Search: {{$root.lsaSearchQuery.q}}, Page {{$}}

Statistics Department Seminar Series: Noah Simon, Associate Professor, Department of Biostatistics, University of Washington

"Stochastic optimization for online non-parametric estimation"
Friday, April 2, 2021
10:00-11:00 AM
Abstract: Non-parametric modeling of regression functions is an important contemporary topic. Many machine learning (ML) methods can be viewed through the lens of non-parametric estimation. Often we aim to learn a predictive model or decision rule and must select model complexity to balance bias and variance. The optimal model complexity is based on the number of available samples as well as the complexity of the underlying truth.

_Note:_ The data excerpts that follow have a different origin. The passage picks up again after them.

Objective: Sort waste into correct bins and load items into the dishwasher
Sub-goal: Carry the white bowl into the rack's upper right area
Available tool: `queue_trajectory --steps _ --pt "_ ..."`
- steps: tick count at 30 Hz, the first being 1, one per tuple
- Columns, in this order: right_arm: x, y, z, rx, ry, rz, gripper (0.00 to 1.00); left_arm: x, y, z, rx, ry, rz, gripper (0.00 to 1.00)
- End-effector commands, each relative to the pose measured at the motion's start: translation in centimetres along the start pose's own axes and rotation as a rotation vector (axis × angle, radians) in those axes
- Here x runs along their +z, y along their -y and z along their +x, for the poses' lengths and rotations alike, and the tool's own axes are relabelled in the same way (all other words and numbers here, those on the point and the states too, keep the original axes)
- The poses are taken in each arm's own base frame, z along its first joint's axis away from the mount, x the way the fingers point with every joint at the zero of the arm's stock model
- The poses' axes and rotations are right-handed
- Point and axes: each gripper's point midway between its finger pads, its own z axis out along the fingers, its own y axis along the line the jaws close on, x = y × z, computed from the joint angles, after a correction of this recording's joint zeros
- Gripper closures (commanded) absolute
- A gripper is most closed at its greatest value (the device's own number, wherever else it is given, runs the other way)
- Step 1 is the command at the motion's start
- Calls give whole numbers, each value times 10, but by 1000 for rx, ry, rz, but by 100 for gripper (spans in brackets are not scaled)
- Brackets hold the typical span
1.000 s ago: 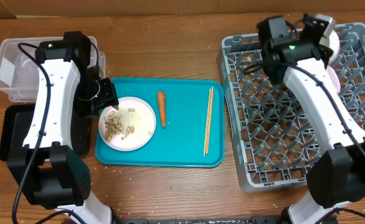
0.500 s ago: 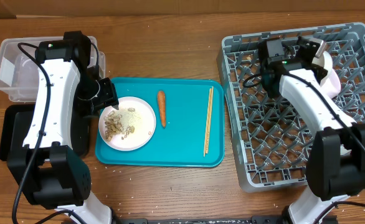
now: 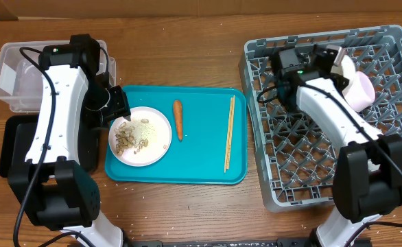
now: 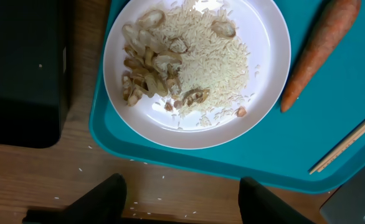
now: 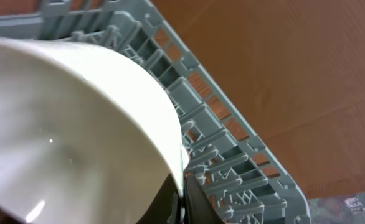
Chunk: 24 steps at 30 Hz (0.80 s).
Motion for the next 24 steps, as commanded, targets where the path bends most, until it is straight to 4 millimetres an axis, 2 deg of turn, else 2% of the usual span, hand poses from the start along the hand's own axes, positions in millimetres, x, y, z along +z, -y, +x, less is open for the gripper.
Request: queue_trajectory --steps 1,6,10,11,13,15,17,20,23,24 --pt "-10 -24 24 -53 -66 -103 96 -8 0 -1 7 26 1 40" --pt "-25 -40 45 -102 -145 -204 96 -8 0 -1 7 26 0 40" --pt "-42 -56 73 -171 -262 -323 96 -8 0 -1 12 27 0 40" --pt "-46 -58 78 -184 -287 -346 89 -8 0 -1 12 27 0 40" --pt "-52 -62 87 -202 -330 -382 63 -8 0 -1 14 27 0 40" --pt "-57 -65 95 -214 -371 -416 46 -8 0 -1 14 27 1 40" --pt "-62 -66 99 -218 -403 -443 38 -8 0 -2 15 29 1 40" --pt "-67 -65 99 -217 -423 -466 33 -8 0 -2 15 30 1 39" --pt "-74 -57 88 -190 -415 -489 31 -8 0 -2 15 30 1 39" --pt "-80 -51 78 -158 -403 -516 31 -8 0 -2 15 30 1 40"
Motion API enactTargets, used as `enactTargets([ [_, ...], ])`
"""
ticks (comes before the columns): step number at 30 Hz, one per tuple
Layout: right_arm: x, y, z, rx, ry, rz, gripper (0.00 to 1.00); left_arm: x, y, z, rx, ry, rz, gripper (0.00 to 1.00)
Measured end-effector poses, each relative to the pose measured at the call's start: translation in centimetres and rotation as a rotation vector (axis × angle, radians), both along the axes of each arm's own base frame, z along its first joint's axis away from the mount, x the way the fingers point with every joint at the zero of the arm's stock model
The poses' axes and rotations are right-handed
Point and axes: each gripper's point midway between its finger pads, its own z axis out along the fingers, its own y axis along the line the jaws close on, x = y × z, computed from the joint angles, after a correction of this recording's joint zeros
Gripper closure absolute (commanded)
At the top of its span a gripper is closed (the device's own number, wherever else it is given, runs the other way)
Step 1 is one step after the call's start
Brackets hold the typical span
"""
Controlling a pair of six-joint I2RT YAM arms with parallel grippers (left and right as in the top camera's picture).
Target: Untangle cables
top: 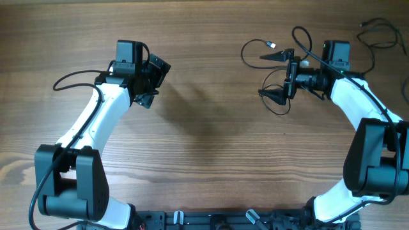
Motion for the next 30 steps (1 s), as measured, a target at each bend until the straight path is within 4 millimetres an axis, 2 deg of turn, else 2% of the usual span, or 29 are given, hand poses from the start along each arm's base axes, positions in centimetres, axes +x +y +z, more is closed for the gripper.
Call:
enactTargets([
  [3, 2.5, -0.1, 2.2, 0.052, -0.075, -0.045, 0.0, 0.0, 0.0, 0.0, 0.0, 0.002, 0.0, 0.0],
  [5, 5.2, -0.3, 6.6, 0.099, -0.262, -0.082, 0.0, 0.0, 0.0, 0.0, 0.001, 0.0, 0.0, 0.0],
  [6, 6.1, -0.6, 8.5, 0.112, -0.305, -0.115, 0.0, 0.0, 0.0, 0.0, 0.001, 0.002, 0.0, 0.0],
  [7, 7.2, -1.0, 9.4, 0.121, -0.27, -0.165, 0.0, 0.0, 0.0, 0.0, 0.0, 0.002, 0.0, 0.0],
  [8, 8.3, -1.8, 9.4, 0.12, -0.189, -0.241, 0.0, -0.1, 0.0, 0.0, 0.0, 0.003, 0.0, 0.0],
  [10, 10.1, -3.4, 9.5, 0.097, -0.152, -0.358, 0.0, 0.0, 0.0, 0.0, 0.0, 0.002, 0.0, 0.0],
  [13, 13.5, -8.8, 10.2, 0.002, -0.175, -0.624, 0.01, 0.0, 0.0, 0.0, 0.0, 0.002, 0.0, 0.0],
  [14, 14.3, -10.8, 10.2, -0.03, -0.141, -0.712, 0.0, 0.0, 0.0, 0.0, 0.0, 0.002, 0.0, 0.0],
  [16, 15.2, -13.2, 10.8, -0.065, -0.131, -0.822, 0.01, 0.0, 0.0, 0.0, 0.0, 0.002, 0.0, 0.0],
  [18, 15.8, -14.1, 12.0, -0.105, -0.192, -0.858, 0.03, 0.0, 0.0, 0.0, 0.0, 0.002, 0.0, 0.0],
  [20, 15.6, -14.0, 11.7, -0.236, -0.283, -0.791, 0.09, 0.0, 0.0, 0.0, 0.0, 0.002, 0.0, 0.0],
  [21, 14.4, -13.7, 9.2, -0.381, -0.274, -0.697, 0.09, 0.0, 0.0, 0.0, 0.0, 0.002, 0.0, 0.0],
  [22, 13.4, -13.5, 7.7, -0.451, -0.246, -0.638, 0.09, -0.1, 0.0, 0.0, 0.0, 0.003, 0.0, 0.0],
  [24, 10.3, -13.5, 3.8, -0.639, -0.182, -0.482, 0.04, 0.0, 0.0, 0.0, 0.0, -0.002, 0.0, 0.0],
  [25, 9.0, -13.6, 2.5, -0.733, -0.206, -0.385, 0.01, 0.0, 0.0, 0.0, 0.0, 0.0, 0.0, 0.0],
  [26, 8.0, -13.6, 1.9, -0.787, -0.221, -0.311, 0.0, -0.1, 0.0, 0.0, 0.0, 0.003, 0.0, 0.0],
  [30, 1.5, -12.8, -0.6, -0.997, -0.27, 0.118, 0.03, 0.0, 0.0, 0.0, 0.0, 0.0, 0.0, 0.0],
])
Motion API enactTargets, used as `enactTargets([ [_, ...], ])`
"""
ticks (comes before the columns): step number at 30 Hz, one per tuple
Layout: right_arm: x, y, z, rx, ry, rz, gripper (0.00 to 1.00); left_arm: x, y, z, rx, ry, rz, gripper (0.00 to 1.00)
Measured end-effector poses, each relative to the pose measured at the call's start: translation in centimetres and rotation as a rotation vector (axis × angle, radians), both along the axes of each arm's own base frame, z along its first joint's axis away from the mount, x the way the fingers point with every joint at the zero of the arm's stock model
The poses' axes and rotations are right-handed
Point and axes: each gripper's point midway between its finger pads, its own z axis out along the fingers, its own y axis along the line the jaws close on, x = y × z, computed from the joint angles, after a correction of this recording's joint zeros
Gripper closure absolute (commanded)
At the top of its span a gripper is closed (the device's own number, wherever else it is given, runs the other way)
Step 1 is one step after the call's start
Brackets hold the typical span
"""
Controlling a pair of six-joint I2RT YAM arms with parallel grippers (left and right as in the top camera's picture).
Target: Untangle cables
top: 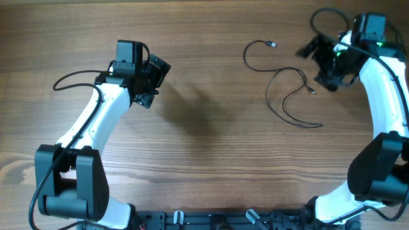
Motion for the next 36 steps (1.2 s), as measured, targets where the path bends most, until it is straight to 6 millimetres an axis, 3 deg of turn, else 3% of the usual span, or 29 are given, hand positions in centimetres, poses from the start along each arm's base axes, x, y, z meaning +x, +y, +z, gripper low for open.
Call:
enactTargets([
  [3, -2.5, 1.6, -1.9, -0.18, 0.062, 0.238, 0.01, 0.0, 0.0, 0.0, 0.0, 0.002, 0.0, 0.0],
  [5, -3.6, 3.9, -3.1, -0.268, 0.067, 0.428, 0.17, 0.0, 0.0, 0.0, 0.0, 0.002, 0.0, 0.0],
  [6, -4.0, 5.2, -3.7, -0.323, 0.06, 0.523, 0.19, 0.0, 0.0, 0.0, 0.0, 0.002, 0.0, 0.0],
  [8, -4.2, 6.2, -4.0, -0.398, 0.049, 0.626, 0.15, 0.0, 0.0, 0.0, 0.0, 0.002, 0.0, 0.0],
  [11, -4.3, 5.1, -4.6, -0.509, 0.066, 0.677, 0.12, 0.0, 0.0, 0.0, 0.0, 0.002, 0.0, 0.0],
  [14, -6.5, 3.3, -6.9, -0.582, 0.162, 0.7, 0.19, 0.0, 0.0, 0.0, 0.0, 0.002, 0.0, 0.0],
  [15, -7.2, 3.2, -7.5, -0.579, 0.185, 0.71, 0.24, -0.1, 0.0, 0.0, 0.0, 0.003, 0.0, 0.0],
  [16, -8.2, 3.2, -8.4, -0.563, 0.213, 0.725, 0.36, 0.0, 0.0, 0.0, 0.0, 0.002, 0.0, 0.0],
  [18, -9.2, 3.3, -9.3, -0.544, 0.235, 0.745, 0.39, 0.0, 0.0, 0.0, 0.0, 0.002, 0.0, 0.0],
  [20, -10.2, 3.3, -10.4, -0.532, 0.258, 0.752, 0.49, 0.0, 0.0, 0.0, 0.0, 0.002, 0.0, 0.0],
  [21, -10.4, 3.3, -10.8, -0.532, 0.259, 0.754, 0.95, 0.0, 0.0, 0.0, 0.0, 0.002, 0.0, 0.0],
  [22, -11.5, 3.2, -11.8, -0.522, 0.287, 0.761, 0.95, 0.0, 0.0, 0.0, 0.0, 0.002, 0.0, 0.0],
  [24, -11.7, 3.5, -12.2, -0.503, 0.28, 0.746, 0.96, 0.0, 0.0, 0.0, 0.0, 0.002, 0.0, 0.0],
  [27, -9.3, 6.4, -12.2, -0.369, 0.143, 0.691, 0.96, 0.0, 0.0, 0.0, 0.0, 0.002, 0.001, 0.0],
  [29, -6.3, 8.4, -11.0, -0.296, 0.013, 0.644, 0.96, 0.0, 0.0, 0.0, 0.0, 0.002, 0.0, 0.0],
  [30, -3.7, 8.9, -9.5, -0.283, -0.079, 0.613, 0.95, 0.0, 0.0, 0.0, 0.0, 0.002, 0.0, 0.0],
  [32, 1.6, 8.9, -6.5, -0.323, -0.278, 0.543, 0.95, -0.1, 0.0, 0.0, 0.0, 0.003, 0.0, 0.0],
  [34, 6.5, 7.3, -2.9, -0.423, -0.478, 0.445, 0.95, 0.0, 0.0, 0.0, 0.0, 0.001, 0.001, 0.0],
  [36, 9.5, 6.1, -0.2, -0.489, -0.617, 0.368, 0.95, 0.0, 0.0, 0.0, 0.0, 0.0, 0.0, 0.0],
])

In ML, model complexity is generally selected based on empirical performance (rather than theoretical results), nevertheless theory can help us understand the limits of model performance, and motivate methodologic ideas.

When building ML models with large datasets generally mini-batch based stochastic optimization methods are used: There, a model is iteratively updated based on random small subsamples of our full dataset. This is often framed theoretically by imagining we have a dataset that is continually updated with batches of new samples. This is the so-called “online setting” and may also be an appropriate theoretical framework to use when we imagine that the performance of our method is compute constrained rather than data constrained.

As noted, the optimal complexity of our model (for balancing bias and variance) is dependent on the sample size. Thus, in the online scenario, it is natural to consider a model of growing complexity (as more observations are obtained). This brings up further questions: How do we appropriately increase complexity? Do we need to store and re-use old observations as complexity increases? How computationally efficient can we be without losing predictive performance?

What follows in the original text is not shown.